Nor does it match testimony Pappas gave in May, when at his sentencing for insurance fraud, he told a judge he had managerial control over the Ciprianis' New York operations between 2000 and 2006, reported only to Giuseppe Cipriani, hired workers, oversaw construction projects and got paid $900,000.
A reputed mob moneyman now doing time for duping insurance companies out of $1.5 million in fake disability claims, Pappas was convicted by the feds of RICO charges in 1998 for his legal work for the Colombos.
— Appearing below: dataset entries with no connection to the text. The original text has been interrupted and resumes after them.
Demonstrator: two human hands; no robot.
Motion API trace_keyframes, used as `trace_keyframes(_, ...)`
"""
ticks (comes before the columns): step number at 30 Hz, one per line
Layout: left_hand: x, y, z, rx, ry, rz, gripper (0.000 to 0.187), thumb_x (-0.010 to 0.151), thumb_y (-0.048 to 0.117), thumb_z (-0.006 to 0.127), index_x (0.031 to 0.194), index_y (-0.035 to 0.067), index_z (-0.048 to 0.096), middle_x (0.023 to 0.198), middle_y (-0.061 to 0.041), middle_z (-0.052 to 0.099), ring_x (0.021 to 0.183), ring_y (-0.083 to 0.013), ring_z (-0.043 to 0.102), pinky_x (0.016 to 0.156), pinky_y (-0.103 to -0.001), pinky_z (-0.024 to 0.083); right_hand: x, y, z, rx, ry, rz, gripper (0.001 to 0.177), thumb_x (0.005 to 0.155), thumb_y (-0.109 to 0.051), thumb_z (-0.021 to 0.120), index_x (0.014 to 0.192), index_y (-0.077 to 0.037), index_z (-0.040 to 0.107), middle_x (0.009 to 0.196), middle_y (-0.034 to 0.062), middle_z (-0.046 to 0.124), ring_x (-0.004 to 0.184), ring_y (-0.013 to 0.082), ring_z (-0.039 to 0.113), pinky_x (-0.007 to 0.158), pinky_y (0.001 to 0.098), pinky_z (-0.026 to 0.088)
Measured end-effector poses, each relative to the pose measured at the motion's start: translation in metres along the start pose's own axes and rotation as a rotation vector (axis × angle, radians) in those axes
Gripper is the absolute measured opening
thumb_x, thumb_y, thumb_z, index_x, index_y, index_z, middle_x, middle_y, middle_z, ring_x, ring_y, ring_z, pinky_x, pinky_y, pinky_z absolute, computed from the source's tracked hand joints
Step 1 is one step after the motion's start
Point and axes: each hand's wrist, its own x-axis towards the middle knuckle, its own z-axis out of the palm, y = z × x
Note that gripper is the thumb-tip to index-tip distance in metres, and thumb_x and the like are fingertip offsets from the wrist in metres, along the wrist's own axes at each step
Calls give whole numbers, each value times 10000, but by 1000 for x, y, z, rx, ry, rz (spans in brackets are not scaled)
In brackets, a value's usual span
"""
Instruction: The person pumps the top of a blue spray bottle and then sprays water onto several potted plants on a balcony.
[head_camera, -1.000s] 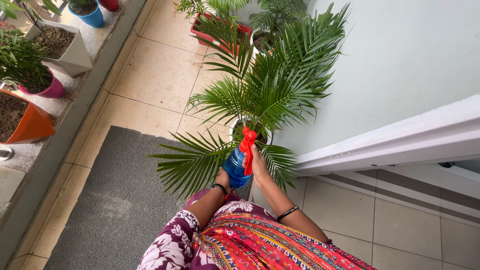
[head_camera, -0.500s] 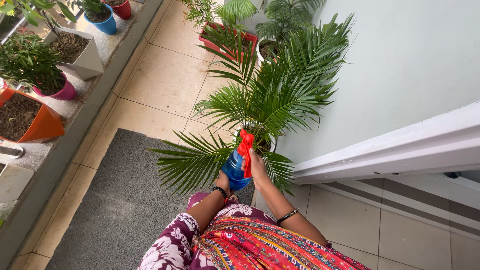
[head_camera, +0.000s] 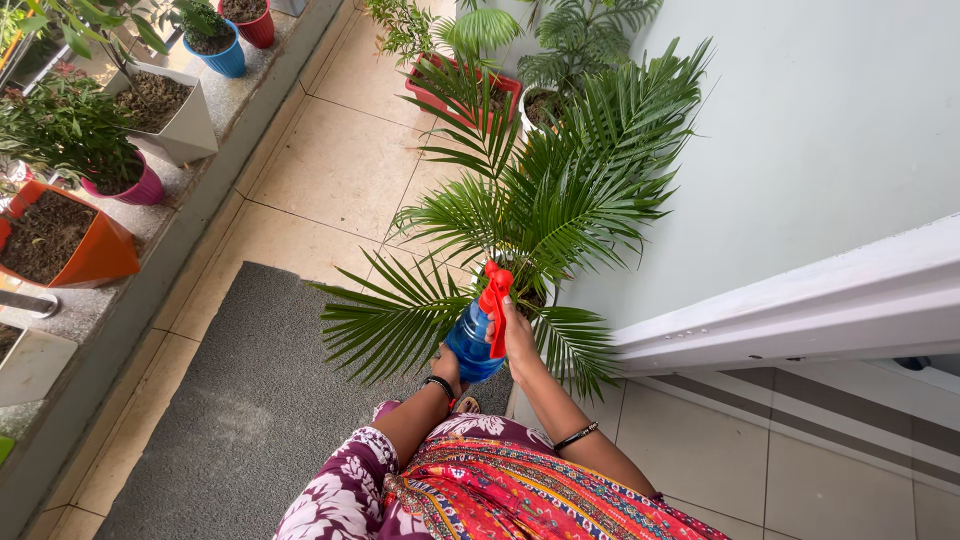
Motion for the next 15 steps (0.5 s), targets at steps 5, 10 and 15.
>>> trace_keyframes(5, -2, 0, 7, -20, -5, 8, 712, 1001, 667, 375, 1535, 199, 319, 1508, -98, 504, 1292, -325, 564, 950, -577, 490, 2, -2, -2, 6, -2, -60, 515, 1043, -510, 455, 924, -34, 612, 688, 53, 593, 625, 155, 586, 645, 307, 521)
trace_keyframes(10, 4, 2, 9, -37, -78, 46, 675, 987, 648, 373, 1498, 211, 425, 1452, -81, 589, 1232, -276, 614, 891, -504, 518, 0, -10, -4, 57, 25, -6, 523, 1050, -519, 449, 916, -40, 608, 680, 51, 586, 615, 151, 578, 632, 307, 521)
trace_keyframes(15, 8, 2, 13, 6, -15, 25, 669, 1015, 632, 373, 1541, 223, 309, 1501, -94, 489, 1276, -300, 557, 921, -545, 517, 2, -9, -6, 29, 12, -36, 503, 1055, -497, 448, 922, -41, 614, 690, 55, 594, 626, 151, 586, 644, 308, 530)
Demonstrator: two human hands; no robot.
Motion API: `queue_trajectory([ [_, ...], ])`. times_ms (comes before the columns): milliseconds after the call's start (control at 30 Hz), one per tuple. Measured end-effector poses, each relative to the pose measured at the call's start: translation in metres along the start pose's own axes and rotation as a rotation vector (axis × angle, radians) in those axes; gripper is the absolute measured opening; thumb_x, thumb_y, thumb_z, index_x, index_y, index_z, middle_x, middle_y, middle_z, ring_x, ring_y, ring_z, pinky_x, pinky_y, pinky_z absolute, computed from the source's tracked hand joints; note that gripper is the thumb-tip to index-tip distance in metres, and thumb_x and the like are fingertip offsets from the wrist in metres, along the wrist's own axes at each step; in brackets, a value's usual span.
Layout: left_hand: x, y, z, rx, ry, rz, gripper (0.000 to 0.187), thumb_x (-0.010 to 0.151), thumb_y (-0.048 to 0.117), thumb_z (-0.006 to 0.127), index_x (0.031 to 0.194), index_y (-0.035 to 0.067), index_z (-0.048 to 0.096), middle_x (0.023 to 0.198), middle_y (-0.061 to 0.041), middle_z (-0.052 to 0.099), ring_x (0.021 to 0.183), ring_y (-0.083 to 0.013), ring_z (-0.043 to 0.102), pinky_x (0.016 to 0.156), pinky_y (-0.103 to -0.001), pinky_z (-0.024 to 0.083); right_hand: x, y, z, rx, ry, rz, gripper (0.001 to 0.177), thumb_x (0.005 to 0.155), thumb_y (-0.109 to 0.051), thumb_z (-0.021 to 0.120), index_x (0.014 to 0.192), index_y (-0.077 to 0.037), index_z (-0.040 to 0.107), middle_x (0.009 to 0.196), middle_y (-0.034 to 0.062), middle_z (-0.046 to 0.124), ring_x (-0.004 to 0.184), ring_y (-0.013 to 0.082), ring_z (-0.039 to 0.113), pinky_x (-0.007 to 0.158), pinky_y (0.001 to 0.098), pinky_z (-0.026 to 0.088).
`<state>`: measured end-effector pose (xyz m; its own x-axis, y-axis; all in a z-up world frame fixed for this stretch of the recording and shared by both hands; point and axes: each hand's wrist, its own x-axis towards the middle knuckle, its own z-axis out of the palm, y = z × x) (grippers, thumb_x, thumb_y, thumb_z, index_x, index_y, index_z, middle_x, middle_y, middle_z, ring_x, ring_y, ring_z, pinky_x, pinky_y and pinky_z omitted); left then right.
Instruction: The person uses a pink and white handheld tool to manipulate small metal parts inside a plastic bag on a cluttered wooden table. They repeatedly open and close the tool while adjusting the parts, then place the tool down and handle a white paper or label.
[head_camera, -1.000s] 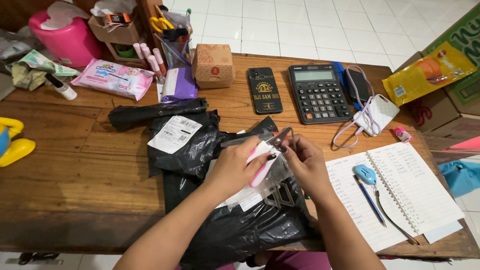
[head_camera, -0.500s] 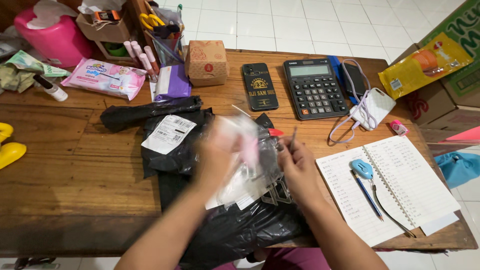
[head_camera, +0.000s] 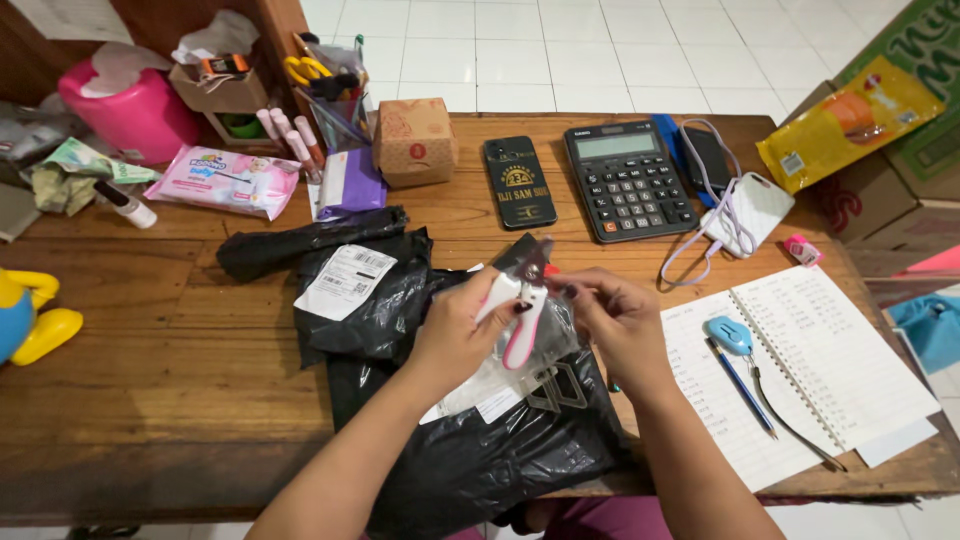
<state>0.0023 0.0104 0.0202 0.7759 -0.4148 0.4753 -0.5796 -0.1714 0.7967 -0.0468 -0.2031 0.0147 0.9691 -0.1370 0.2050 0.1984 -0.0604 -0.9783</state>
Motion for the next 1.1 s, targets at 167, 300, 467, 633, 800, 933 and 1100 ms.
queue_trajectory([
  [167, 0.0, 0.003, 0.005, 0.079, -0.053, -0.014, 0.027, 0.093, 0.021, 0.07, 0.115, 0.006, 0.064, 0.088, -0.019, 0.072, 0.084, -0.0387, 0.072, 0.065, -0.042, 0.053, 0.004, -0.001, -0.002, -0.056, -0.024, 0.053, 0.009, 0.095, -0.006, 0.067, 0.101, 0.0, 0.071, 0.075, -0.0062, 0.065, 0.063, -0.0008, 0.05, 0.053, 0.0162, 0.035],
  [300, -0.004, 0.009, 0.003, 0.078, -0.038, -0.034, 0.024, 0.094, 0.022, 0.071, 0.111, 0.007, 0.065, 0.087, -0.016, 0.073, 0.083, -0.0363, 0.074, 0.066, -0.042, 0.054, 0.002, 0.011, 0.0, -0.001, -0.075, 0.033, 0.007, 0.099, -0.006, 0.062, 0.103, -0.002, 0.065, 0.073, -0.009, 0.053, 0.062, -0.0011, 0.041, 0.052, 0.0178, 0.029],
  [467, -0.003, 0.018, 0.002, 0.103, 0.026, -0.046, 0.02, 0.096, 0.025, 0.069, 0.105, 0.007, 0.066, 0.084, -0.014, 0.074, 0.08, -0.0344, 0.075, 0.064, -0.041, 0.054, 0.0, 0.015, 0.016, 0.094, 0.0, 0.04, 0.007, 0.101, -0.009, 0.06, 0.102, -0.002, 0.061, 0.069, -0.007, 0.053, 0.058, 0.001, 0.042, 0.051, 0.0196, 0.031],
  [633, -0.005, 0.018, 0.003, 0.097, 0.046, -0.086, 0.02, 0.096, 0.026, 0.068, 0.103, 0.008, 0.066, 0.083, -0.013, 0.075, 0.08, -0.0323, 0.076, 0.063, -0.039, 0.054, -0.003, 0.016, 0.025, 0.09, 0.05, 0.012, 0.009, 0.103, -0.012, 0.061, 0.102, -0.002, 0.062, 0.068, -0.0066, 0.052, 0.058, 0.0013, 0.043, 0.051, 0.0197, 0.032],
  [800, 0.0, -0.019, 0.004, 0.113, 0.209, -0.042, 0.024, 0.093, 0.022, 0.068, 0.111, 0.006, 0.068, 0.089, -0.011, 0.076, 0.078, -0.0231, 0.077, 0.065, -0.034, 0.058, 0.01, 0.036, 0.006, 0.271, -0.023, 0.213, 0.013, 0.104, -0.011, 0.062, 0.11, 0.0, 0.059, 0.068, -0.0048, 0.049, 0.054, 0.003, 0.037, 0.047, 0.0213, 0.027],
  [933, 0.007, -0.051, -0.012, -0.638, 0.009, -0.096, 0.029, 0.107, 0.027, 0.061, 0.123, 0.003, 0.061, 0.103, -0.001, 0.071, 0.086, -0.0072, 0.064, 0.074, -0.026, 0.05, 0.016, 0.039, -0.006, 0.334, -0.149, 0.383, 0.053, 0.096, -0.003, 0.055, 0.147, -0.01, 0.044, 0.098, 0.0029, 0.054, 0.08, 0.01, 0.053, 0.066, 0.0235, 0.043],
  [1100, -0.004, -0.054, 0.003, -0.929, -0.126, -0.324, 0.031, 0.109, 0.03, 0.059, 0.123, 0.002, 0.061, 0.071, 0.008, 0.05, 0.052, 0.0018, 0.04, 0.045, -0.017, 0.032, 0.004, 0.033, 0.02, 0.149, -0.346, 0.099, 0.079, 0.089, 0.006, 0.047, 0.16, -0.013, 0.018, 0.155, 0.0067, 0.043, 0.138, 0.0171, 0.05, 0.113, 0.0306, 0.039],
])
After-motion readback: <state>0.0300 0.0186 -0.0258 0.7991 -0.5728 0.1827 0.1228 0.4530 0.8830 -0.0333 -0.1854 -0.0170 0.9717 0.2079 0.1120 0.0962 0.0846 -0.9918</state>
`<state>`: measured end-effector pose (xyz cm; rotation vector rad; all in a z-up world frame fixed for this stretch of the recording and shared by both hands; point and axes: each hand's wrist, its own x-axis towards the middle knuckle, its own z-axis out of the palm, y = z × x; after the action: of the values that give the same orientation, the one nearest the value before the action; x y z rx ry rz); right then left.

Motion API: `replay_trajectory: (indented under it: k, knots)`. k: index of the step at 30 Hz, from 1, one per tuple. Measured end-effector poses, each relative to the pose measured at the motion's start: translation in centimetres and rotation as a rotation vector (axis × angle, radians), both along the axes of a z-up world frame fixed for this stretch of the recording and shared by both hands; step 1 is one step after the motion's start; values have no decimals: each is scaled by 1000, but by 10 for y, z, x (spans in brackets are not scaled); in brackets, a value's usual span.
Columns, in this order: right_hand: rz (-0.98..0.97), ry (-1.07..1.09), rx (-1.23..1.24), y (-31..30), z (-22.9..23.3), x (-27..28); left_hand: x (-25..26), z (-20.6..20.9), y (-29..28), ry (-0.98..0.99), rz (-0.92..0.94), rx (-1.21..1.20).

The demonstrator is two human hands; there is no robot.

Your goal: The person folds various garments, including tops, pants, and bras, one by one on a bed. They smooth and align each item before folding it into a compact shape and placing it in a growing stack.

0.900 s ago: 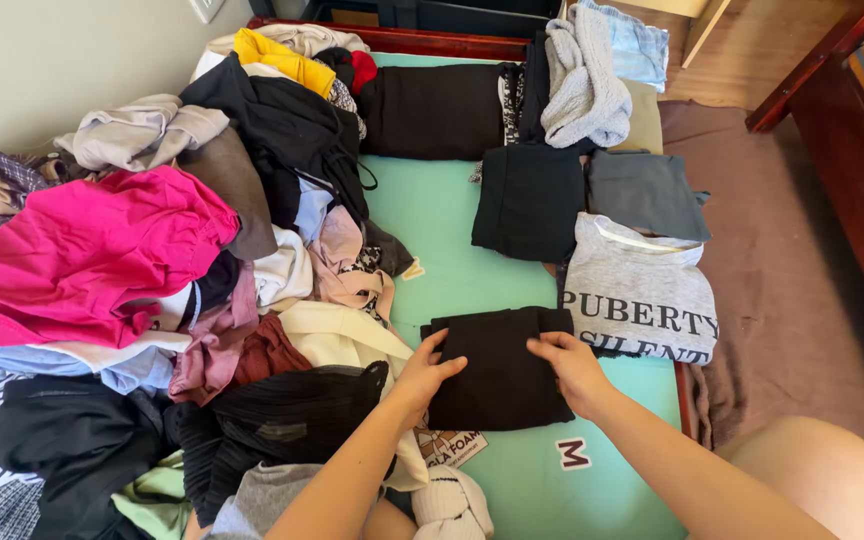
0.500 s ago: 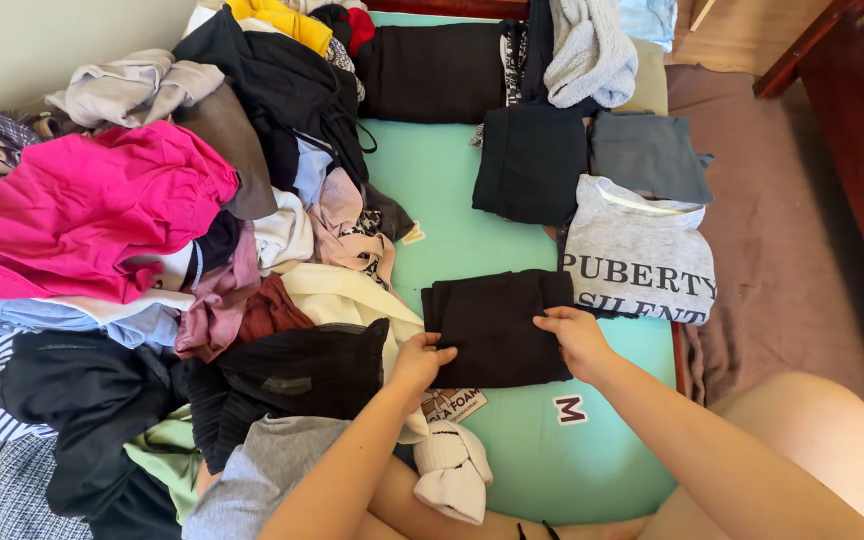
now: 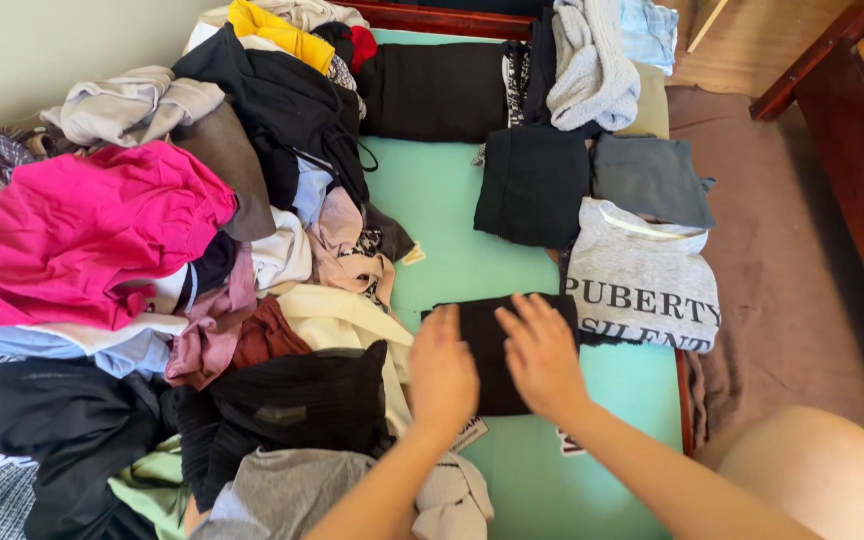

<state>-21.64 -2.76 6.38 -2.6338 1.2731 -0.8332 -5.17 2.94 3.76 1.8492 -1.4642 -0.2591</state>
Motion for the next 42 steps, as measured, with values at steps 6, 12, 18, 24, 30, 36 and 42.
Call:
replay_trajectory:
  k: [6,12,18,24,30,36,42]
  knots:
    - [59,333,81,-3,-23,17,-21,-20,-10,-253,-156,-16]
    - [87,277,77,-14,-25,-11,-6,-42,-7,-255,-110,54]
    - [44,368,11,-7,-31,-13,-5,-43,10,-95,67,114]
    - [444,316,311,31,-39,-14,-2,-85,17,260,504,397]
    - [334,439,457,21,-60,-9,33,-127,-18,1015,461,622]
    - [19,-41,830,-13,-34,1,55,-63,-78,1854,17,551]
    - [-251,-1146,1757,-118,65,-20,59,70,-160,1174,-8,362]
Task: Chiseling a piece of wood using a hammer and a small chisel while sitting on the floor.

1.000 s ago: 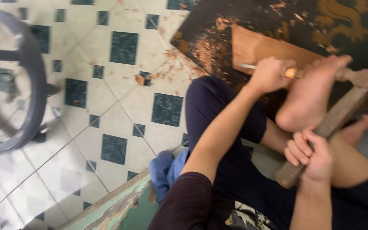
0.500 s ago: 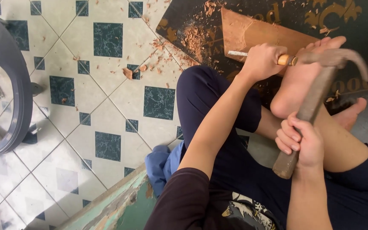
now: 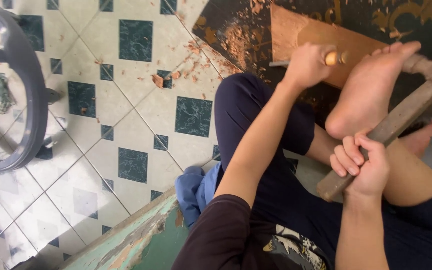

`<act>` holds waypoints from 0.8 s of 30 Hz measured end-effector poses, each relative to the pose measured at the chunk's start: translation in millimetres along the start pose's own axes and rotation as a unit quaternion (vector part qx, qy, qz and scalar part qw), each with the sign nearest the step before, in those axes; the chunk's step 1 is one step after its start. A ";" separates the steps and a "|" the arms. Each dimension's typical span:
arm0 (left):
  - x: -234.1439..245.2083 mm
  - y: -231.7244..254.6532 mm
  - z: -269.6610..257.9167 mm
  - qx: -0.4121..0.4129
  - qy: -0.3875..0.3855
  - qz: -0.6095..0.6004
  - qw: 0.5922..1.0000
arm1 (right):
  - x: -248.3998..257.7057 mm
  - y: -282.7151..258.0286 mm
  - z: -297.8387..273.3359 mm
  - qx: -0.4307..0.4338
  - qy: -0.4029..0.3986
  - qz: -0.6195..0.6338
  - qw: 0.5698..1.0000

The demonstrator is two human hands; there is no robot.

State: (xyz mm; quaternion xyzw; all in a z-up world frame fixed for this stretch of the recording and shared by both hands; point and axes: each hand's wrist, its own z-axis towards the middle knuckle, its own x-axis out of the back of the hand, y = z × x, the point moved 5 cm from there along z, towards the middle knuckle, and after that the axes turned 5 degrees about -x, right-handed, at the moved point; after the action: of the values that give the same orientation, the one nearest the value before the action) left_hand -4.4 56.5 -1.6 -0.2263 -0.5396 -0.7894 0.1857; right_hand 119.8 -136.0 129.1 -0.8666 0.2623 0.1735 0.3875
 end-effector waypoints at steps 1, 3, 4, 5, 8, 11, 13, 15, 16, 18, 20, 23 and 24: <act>-4.9 7.1 -1.1 -0.001 0.007 0.012 1.000 | 13.4 1.9 1.1 -0.002 -0.014 0.001 1.000; -11.7 11.7 -0.8 0.006 -0.072 0.031 0.997 | 20.2 12.8 8.9 -0.055 -0.181 0.086 0.978; -13.6 17.1 -3.4 0.007 -0.059 0.058 0.997 | 10.3 15.2 0.6 -0.061 -0.209 0.089 0.972; -18.8 22.1 -4.8 -0.019 -0.078 0.040 0.996 | 5.3 14.4 -4.4 -0.042 -0.170 0.065 0.983; -4.8 28.9 2.1 -0.063 -0.049 0.000 0.997 | 15.2 13.6 -0.8 -0.020 -0.131 0.016 0.991; -11.7 32.9 4.3 -0.079 -0.006 -0.056 0.995 | 35.4 6.4 -3.4 -0.003 -0.080 -0.033 0.996; -15.9 28.7 5.1 -0.073 0.001 -0.061 0.995 | 33.6 3.9 -2.6 0.006 -0.059 -0.057 0.997; -13.3 28.5 5.3 -0.078 0.042 -0.069 0.994 | 27.2 5.9 0.8 -0.021 -0.019 -0.116 0.993; -13.4 30.3 1.9 -0.077 0.041 -0.070 0.994 | 38.2 6.2 3.2 -0.023 -0.018 -0.115 0.993; -9.6 31.3 1.6 -0.073 0.039 -0.066 0.994 | 49.8 9.5 12.0 -0.058 -0.091 -0.062 0.992; -12.8 28.4 2.4 -0.064 0.031 -0.060 0.996 | 60.2 12.0 15.9 -0.029 -0.124 -0.021 0.992; -16.8 24.1 1.6 -0.058 0.035 -0.061 0.996 | 59.1 0.6 22.4 0.009 -0.257 0.073 0.964; -17.5 24.0 3.2 -0.069 0.043 -0.066 0.994 | 53.4 -7.1 21.9 0.023 -0.355 0.129 0.926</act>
State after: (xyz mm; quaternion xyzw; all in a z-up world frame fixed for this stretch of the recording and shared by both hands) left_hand 23.5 52.0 8.0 -0.1684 -0.4887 -0.8444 0.1406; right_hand 164.6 -132.4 92.3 -0.6979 0.2206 0.5125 0.4490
He was also charged in 2006 with falsifying an application for a cabaret license for the Ciprianis' Rainbow Room by not disclosing his criminal past to the city's Department of Consumer Affairs.
The SLA is already looking to pull the Cipriani licenses after the felony conviction of patriarch Arrigo Cipriani, 75, who admitted in July he and Cipriani USA dodged $10 million in taxes.
Convicted felons are barred from holding liquor licenses unless they get a rare special permission from the court or Probation Department.
On the license applications, Giuseppe Cipriani also fails to mention the involvement of Arrigo, who heads a parent company that controls the family's New York operation.
The new documents could mean further legal trouble for Giuseppe, who also copped to helping the firm evade the taxes.